De rechtbank heeft gesteld dat een gegronde vrees voor vervolging onder meer bestaat uit een subjectief element vrees, dat dient te worden ondersteund, dan wel bevestigd, door een objectief element, zoals een gebeurtenis of ervaring. Zij heeft in dit verband overwogen dat de man en de vrouw van 12 mei 1997 tot juni/juli 1998 in Mazar-i-Sharif hebben gewoond en dat deze plaats, een maand nadat de man en de vrouw deze hebben verlaten, op 8 augustus 1998 op gewelddadige wijze door de Taliban is ingenomen. De rechtbank heeft in door de minister niet bestreden onderdelen van de uitspraak overwogen dat uit het ambtsbericht van de Minister van Buitenlandse Zaken van 3 november 1998 inzake Afghanistan en het rapport "The Massacre in Mazar-i-Sharif" van Human Rights Watch van november 1998 blijkt dat de Taliban hierbij veel inwoners hebben gedood, zij hierbij voornamelijk hebben geselecteerd op grond van etniciteit en het behoren tot de Hazara bevolkingsgroep reeds voldoende was om te worden vermoord. De rechtbank heeft verder overwogen dat de man en de vrouw vanuit
Mazar-i-Sharif naar Taloqan zijn vertrokken en dat in deze plaats in augustus/september 2000 gevechten met de Taliban zijn uitgebroken. De man en de vrouw hebben ook deze plaats voortijdig, in
augustus/september 2000, verlaten en zijn vervolgens op 10 november 2000 uit Afghanistan vertrokken, aldus de rechtbank. Op grond van het vorenstaande heeft de rechtbank geconcludeerd dat de minister ondeugdelijk heeft gemotiveerd waarom hij de subjectieve vrees van de man en de vrouw voor vervolging van de zijde van de Taliban, onvoldoende ondersteund, dan wel bevestigd heeft geacht met objectieve elementen, zoals onder meer de vorenbedoelde gebeurtenissen in Mazar-i-Sharif en Taloqan.

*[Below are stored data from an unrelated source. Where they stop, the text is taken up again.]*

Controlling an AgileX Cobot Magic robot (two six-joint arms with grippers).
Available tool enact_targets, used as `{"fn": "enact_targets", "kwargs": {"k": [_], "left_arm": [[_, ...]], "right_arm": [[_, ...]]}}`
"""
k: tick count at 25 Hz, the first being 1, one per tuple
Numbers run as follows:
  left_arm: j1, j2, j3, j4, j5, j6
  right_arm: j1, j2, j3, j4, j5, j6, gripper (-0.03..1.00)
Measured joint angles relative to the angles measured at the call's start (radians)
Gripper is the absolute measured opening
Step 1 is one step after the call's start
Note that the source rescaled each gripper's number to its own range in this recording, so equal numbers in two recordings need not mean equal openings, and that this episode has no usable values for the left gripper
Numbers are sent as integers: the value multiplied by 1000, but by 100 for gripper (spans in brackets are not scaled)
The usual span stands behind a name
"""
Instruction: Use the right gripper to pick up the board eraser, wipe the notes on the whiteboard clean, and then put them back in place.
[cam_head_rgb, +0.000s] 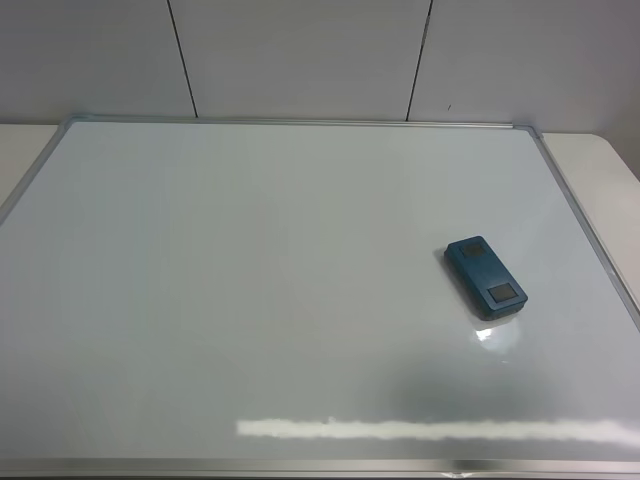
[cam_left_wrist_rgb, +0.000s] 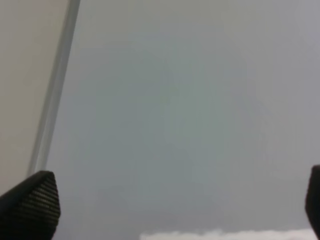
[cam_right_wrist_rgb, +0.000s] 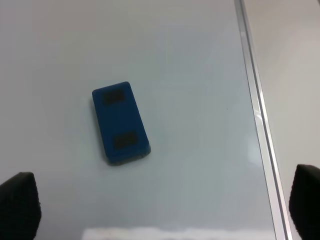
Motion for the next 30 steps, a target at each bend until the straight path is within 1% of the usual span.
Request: {"fn": "enact_targets", "kwargs": {"k": [5,13,30], "left_arm": [[0,0,0,0,0,0],[0,0,0,0,0,0],[0,0,0,0,0,0]], "right_arm": [[0,0,8,-1,-24,5,100],[0,0,8,-48,-27,70,100],[0,0,8,-49,-27,72,100]]}}
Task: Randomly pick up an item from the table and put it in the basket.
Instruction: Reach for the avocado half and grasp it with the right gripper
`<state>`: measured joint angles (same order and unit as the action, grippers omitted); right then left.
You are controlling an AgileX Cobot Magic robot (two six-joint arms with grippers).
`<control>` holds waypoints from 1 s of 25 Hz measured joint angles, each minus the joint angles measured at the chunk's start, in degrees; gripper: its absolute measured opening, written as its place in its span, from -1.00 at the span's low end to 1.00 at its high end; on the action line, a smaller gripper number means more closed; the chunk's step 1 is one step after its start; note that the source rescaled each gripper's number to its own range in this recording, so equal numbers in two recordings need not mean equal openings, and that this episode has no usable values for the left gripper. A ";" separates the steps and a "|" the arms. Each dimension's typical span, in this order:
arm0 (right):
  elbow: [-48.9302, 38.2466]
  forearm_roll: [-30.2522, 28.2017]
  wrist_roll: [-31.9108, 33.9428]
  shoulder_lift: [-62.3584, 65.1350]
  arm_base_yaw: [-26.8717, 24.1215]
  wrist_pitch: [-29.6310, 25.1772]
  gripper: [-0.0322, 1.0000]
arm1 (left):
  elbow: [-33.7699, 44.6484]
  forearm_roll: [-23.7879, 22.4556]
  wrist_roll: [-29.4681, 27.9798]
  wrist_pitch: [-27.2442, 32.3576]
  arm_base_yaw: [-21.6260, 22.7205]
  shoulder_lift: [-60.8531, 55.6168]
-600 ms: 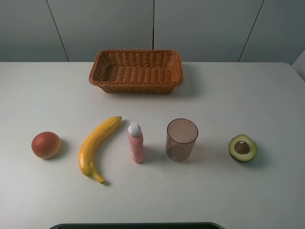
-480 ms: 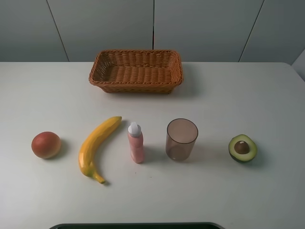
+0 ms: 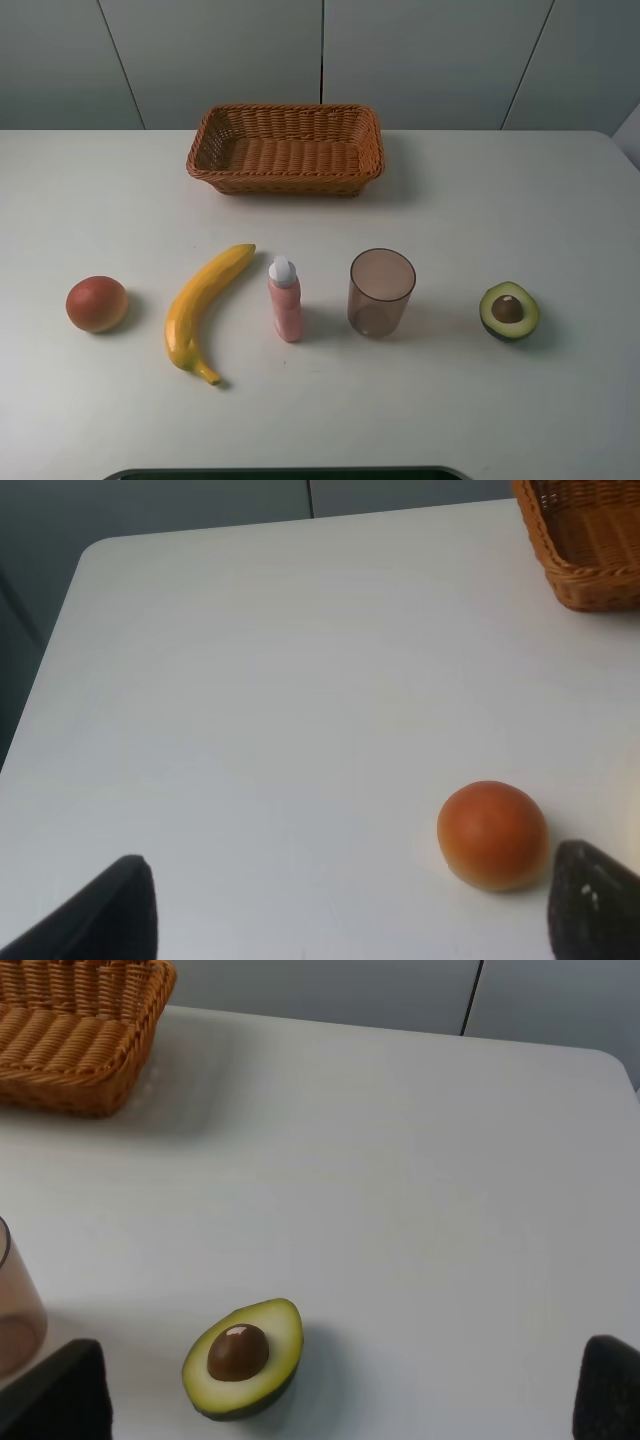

V. In hetgeen door de minister is aangevoerd, wordt geen grond gezien voor het oordeel dat de rechtbank dit standpunt ten onrechte heeft ingenomen. Met het betoog dat onvoldoende betekenis is toegekend aan de omstandigheid dat de man en de vrouw Mazar-i-Sharif reeds enkele maanden voor de inval door de Taliban in 1998 hebben verlaten en vervolgens pas twee jaar na deze inval uit Afghanistan zijn vertrokken en dit erop duidt dat geen sprake is van vluchtelingschap, is de minister eraan voorbij gegaan dat de rechtbank, naast de gebeurtenissen in Mazar-i-Sharif, ook die in de daaropvolgende woonplaats van de man en de vrouw, Taloqan, van belang heeft geacht bij beantwoording van de vraag of in de onderhavige gevallen sprake is van vluchtelingschap. In hetgeen is aangevoerd, wordt geen grond gezien voor het oordeel dat de rechtbank de gebeurtenissen in Taloqan daarbij ten onrechte mede van belang heeft geacht.
De grief tegen de uitspraak in de door de man en de vrouw ingestelde beroepen faalt. Nu deze grief faalt, treft de grief tegen de uitspraak in het namens het kind ingestelde beroep ook geen doel.